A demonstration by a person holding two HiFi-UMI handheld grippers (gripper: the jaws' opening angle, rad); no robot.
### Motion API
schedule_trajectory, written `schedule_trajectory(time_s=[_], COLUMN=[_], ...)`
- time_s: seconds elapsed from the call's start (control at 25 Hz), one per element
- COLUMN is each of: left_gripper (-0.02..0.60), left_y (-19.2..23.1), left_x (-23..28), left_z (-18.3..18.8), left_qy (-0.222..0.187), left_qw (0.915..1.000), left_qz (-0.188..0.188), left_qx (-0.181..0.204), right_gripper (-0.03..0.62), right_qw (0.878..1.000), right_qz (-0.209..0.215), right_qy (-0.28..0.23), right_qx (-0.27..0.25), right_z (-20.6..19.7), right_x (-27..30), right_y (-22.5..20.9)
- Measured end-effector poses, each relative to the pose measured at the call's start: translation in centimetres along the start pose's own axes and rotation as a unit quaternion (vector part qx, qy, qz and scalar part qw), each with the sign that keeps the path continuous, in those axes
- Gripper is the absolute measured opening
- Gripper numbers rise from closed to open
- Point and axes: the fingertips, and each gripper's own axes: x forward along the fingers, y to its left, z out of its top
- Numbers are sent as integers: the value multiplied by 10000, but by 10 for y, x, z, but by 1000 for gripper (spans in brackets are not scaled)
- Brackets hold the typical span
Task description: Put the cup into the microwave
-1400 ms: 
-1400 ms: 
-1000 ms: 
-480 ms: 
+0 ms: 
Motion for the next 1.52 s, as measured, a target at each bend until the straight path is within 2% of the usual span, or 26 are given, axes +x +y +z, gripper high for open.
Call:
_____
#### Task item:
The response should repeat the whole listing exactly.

#### Solution:
A demonstration by a person holding two HiFi-UMI handheld grippers (gripper: the jaws' opening angle, rad); no robot.
### Motion API
schedule_trajectory, written `schedule_trajectory(time_s=[_], COLUMN=[_], ...)`
- time_s: seconds elapsed from the call's start (control at 25 Hz), one per element
- COLUMN is each of: left_gripper (-0.02..0.60), left_y (-19.2..23.1), left_x (-23..28), left_z (-18.3..18.8), left_qy (-0.222..0.187), left_qw (0.915..1.000), left_qz (-0.188..0.188), left_qx (-0.181..0.204), right_gripper (-0.03..0.62), right_qw (0.878..1.000), right_qz (-0.209..0.215), right_qy (-0.28..0.23), right_qx (-0.27..0.25), right_z (-20.6..19.7), right_x (-27..30), right_y (-22.5..20.9)
- Measured end-effector poses, each relative to the pose measured at the call's start: translation in centimetres along the start pose's own axes and rotation as a unit quaternion (vector part qx, qy, qz and scalar part qw), each with the sign that keeps the path continuous, in those axes
- Gripper is the absolute measured opening
- Gripper numbers rise from closed to open
- Point and axes: the fingertips, and each gripper's own axes: x forward along the fingers, y to its left, z out of its top
- Numbers are sent as integers: the value multiplied by 10000, but by 10 for y, x, z, but by 1000 for gripper (spans in brackets are not scaled)
- Brackets hold the typical span
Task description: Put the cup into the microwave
-1400 ms: 
-1400 ms: 
-1000 ms: 
-480 ms: 
+0 ms: 
Motion for the next 1.52 s, as measured, a target at each bend until the straight path is within 2% of the usual span, or 26 are given, axes +x +y +z, gripper high for open.
Call:

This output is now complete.